Saturday, October 15, 2011

Observations from Shanghai and the Middle Kingdom

Holy balls, is there wealth here. Take a step into a major shopping mall in Shanghai, you will see more consumables on sale and being purchased than anywhere in the States. There are tablet computers, smart phones, advanced home theater equipment. It seems that middle class status has discretely packed up its things in the US and migrated to China. You can even see all the standard sights of any Western shopping mall: self-indulgent girls chattering on cell phones and carrying a designer handbags. Oversized advertisements featuring famous Western actors, endorsing crap. Starbucks, KFC, Pizza Hut, they all have their Chinese presence. In Shanghai it's possible to occasionally forget that you have left the West, but the US no longer has a city anywhere near as remarkable as Shanghai.

In Shanghai, McDonald's delivers. Drivers hop on motor-scooters donning red McDonald's helmets and insulated backpacks, dropping off fast food orders to their recipients. I'm thankful this concept of delivery has never been adopted into the Western business model, as I can imagine Americans abusing that kind of service. Many Americans use the drive through at McDonald's to avoid the agonizing discomfort of walking around. If they were to discover that they never have to leave home at all, well that could prove a fateful blow to Western civilization as other fast food chains would follow suit. I can already imagine McDonald's adjusting to their slogan to declare, “No, don't get up, fat ass! We've got you!”

Traffic

Chinese people love their car horns. And they honk the fuck out of them with great zeal. Let me put it this way: The Chinese people have a fever, and the only prescription, is more honking.

The Chinese also hate orderly traffic. If you have never seen a three lane road turn into five rows of traffic spontaneously, you will in China.

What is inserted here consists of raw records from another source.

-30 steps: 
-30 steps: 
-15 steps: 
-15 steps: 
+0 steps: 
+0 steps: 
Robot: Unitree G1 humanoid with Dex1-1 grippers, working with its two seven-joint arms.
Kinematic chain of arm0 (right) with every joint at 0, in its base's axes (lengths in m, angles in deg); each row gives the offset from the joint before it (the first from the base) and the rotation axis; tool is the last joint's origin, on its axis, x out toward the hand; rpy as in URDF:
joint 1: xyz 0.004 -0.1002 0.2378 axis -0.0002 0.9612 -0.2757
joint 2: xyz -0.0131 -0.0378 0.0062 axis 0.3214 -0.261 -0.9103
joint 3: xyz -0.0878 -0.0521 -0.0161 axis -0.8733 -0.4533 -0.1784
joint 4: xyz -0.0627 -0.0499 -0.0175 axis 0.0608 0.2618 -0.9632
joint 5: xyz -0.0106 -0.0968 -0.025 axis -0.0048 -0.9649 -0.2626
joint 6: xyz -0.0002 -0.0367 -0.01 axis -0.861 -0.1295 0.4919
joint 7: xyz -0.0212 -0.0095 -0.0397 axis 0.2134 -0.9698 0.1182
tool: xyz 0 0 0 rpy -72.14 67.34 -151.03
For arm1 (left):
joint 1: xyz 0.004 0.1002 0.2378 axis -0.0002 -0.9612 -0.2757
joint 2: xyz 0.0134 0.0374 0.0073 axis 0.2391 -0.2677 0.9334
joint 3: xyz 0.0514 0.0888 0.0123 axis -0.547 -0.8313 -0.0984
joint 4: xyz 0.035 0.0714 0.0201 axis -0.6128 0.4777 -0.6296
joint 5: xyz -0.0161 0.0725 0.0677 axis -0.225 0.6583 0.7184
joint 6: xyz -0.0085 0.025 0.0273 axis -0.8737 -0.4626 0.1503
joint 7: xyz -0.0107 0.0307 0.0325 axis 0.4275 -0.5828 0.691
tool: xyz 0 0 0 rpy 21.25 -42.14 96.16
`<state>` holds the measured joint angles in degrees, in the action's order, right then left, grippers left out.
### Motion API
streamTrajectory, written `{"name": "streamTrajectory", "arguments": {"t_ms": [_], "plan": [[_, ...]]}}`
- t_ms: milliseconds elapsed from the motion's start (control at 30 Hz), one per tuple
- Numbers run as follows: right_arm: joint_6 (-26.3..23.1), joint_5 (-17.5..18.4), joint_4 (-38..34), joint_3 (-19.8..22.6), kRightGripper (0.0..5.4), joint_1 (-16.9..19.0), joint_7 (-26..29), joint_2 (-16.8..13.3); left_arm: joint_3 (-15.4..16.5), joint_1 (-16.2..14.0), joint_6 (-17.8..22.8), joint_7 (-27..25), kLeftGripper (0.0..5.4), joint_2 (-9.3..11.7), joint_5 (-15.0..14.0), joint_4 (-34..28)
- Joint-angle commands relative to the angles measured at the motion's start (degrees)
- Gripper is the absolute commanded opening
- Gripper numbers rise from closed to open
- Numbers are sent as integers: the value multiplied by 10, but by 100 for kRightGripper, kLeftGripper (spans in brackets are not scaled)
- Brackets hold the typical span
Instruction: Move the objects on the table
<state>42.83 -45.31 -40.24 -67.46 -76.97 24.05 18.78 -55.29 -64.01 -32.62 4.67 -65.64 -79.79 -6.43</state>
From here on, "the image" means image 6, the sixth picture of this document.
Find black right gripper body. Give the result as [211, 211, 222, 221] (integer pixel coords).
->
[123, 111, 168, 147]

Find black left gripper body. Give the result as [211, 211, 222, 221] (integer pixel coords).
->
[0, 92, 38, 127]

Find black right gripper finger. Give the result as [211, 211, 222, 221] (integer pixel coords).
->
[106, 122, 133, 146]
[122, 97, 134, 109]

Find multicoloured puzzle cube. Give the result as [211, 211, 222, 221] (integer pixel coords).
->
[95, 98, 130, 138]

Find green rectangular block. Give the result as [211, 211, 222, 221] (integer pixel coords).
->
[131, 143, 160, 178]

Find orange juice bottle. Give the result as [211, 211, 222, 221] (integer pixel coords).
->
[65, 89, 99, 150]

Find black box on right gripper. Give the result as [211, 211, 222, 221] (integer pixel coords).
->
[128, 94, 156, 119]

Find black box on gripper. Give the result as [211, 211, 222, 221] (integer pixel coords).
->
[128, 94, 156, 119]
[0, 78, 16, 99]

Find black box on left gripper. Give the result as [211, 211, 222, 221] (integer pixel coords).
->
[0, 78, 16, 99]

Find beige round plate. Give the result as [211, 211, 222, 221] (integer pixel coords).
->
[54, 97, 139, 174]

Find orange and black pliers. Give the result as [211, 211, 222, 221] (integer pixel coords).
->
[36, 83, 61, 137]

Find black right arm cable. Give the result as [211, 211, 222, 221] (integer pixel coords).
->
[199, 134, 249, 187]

This is because the dashed line is only a suggestion. If you feel like riding down the middle of the road on occasion, you can just go ahead and do it. Feel like swerving between cars, and obnoxiously honking your horn like a jackass? In China, it's standard procedure. As soon as a vehicle hits the road, human decency evaporates. They will not brake for pedestrians. They will not wait for lights to turn the right color. There is no turn signal, they just swerve around people and traffic until they get to the place they want. That's how the Chinese get down.

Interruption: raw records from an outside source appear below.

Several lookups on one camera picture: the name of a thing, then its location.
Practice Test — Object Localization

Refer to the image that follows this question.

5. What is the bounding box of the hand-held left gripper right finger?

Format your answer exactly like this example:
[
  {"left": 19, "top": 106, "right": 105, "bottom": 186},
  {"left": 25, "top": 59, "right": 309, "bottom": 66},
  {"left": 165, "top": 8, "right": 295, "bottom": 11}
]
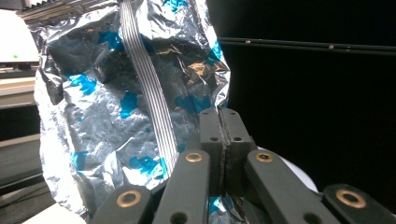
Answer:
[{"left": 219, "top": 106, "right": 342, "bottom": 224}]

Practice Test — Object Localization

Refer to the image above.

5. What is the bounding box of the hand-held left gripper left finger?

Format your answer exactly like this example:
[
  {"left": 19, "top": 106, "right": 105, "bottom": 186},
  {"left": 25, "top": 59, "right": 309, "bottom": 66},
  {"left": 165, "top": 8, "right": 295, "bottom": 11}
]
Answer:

Perhaps it has to do with a lack of regulation, or some kind of education issue. Perhaps China's economic growth has caused the country to get a little too big for its britches. The injection of wealth has put people behind the wheel that would have ordinarily been wheeling around a bicycle cart. Never does it seem to occur to them to say, “Hey guys, this is disorganized and dangerous. Maybe we should behave more cautiously.” Nope! Fuck that! Honk!

Going to the Doctor

Chinese medical care is another point of interest. I went to premium hospital in a major Chinese city to get a diagnosis for an ailment, and when I made into the doctors office, there were numerous people inside, all chattering at the doctor simultaneously. I have no idea why common sense wouldn't dictate that one patient should be seen at a time. Also, the room was filthy. The paint was chipping off the walls and the floor needed to be swept. I'm not going to go into detail about the diagnosis procedure, but let me just say that they are still using glass slides on old-school microscopes in their labs. Hilarious.

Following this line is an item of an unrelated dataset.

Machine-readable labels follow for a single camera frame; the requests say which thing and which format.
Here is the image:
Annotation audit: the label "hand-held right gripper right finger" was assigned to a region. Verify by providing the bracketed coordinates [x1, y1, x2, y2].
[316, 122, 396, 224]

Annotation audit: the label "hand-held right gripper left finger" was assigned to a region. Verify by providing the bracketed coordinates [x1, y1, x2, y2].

Which brings me to one of the strangest paradoxes of life China. How can a nation obtain this much wealth, yet still be marvelously obstinate about the most rudimentary aspects of modern life: such as basic hygiene, the sensibility of cleanliness, the importance of disinfectants, and how to stand patiently in line (for fucks sake)? The Chinese do not seem to get this wait-your-turn concept at all. This petulant rejection of common sense reminds me of an ill-tempered child having a fit at the dinner table. Someone needs to be sent to be bed without desert.

The Ladies

Let's talk about the ladies in China. For the longest time after getting here, it was very seldom that a woman would turn my head while walking around in public. I've heard other Western males declare, “C'mon, Chinese girls are hot!” But from my own shallow perspective on human beauty, I've felt that attractive Chinese women are few and far between. Most of them are shy, pale, mousy girls with glasses and skin problems. They're rail thin, seemingly malnourished, and most of them look like they're twelve years old regardless of their actual age. Very few appear to have fully developed breasts, and the only indication that they're over thirty would be a few gray hairs. They provoke the same sexual attraction in me as a four-foot-tall lamppost. And no, I have not developed a fetish for lampposts.

Then one night I went to a club in the city, and lo and behold, I discovered amazingly attractive Chinese ladies! They had incredible figures, fashion sense, and knew how to properly use cosmetics. Yes, attractive Chinese women do exist, at the right place and time. Unfortunately, in a later discussion, someone explained to me that all of those women (or most) were probably prostitutes. Oh. Well, they certainly didn't seem like they were there to dance or enjoy themselves. Then I started thinking about the way that if any girl in China possesses beauty, it is likely that she will be shucked like an ear of corn and thrown into the sex industry. That's some elegant stuff.